#### [Given material]
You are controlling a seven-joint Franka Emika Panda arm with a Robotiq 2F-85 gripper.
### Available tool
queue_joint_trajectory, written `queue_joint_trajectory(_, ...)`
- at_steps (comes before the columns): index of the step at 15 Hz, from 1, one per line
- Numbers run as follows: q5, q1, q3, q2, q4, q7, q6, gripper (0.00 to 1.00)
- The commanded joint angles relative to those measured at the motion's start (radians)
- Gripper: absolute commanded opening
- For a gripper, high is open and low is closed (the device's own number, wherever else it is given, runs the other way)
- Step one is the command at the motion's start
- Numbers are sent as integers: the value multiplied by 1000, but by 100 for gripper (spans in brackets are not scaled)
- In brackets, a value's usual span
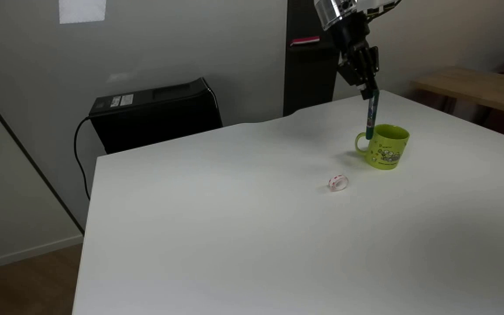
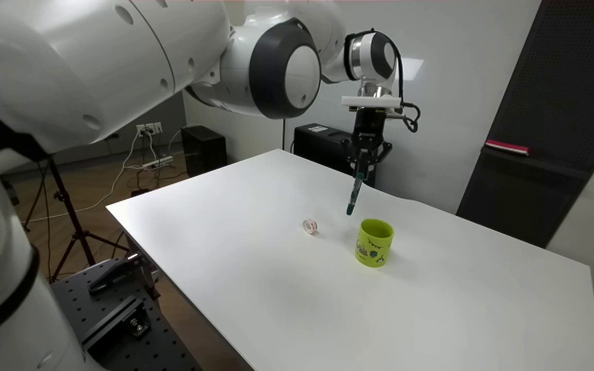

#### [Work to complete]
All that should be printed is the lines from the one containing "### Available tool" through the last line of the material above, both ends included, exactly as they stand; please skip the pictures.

#### [Task answer]
### Available tool
queue_joint_trajectory, written `queue_joint_trajectory(_, ...)`
- at_steps (comes before the columns): index of the step at 15 Hz, from 1, one per line
- Numbers run as follows: q5, q1, q3, q2, q4, q7, q6, gripper (0.00 to 1.00)
- The commanded joint angles relative to those measured at the motion's start (radians)
- Gripper: absolute commanded opening
- For a gripper, high is open and low is closed (the device's own number, wherever else it is given, runs the other way)
- Step one is the command at the motion's start
- Numbers are sent as integers: the value multiplied by 1000, but by 100 for gripper (spans in brackets are not scaled)
- In brackets, a value's usual span

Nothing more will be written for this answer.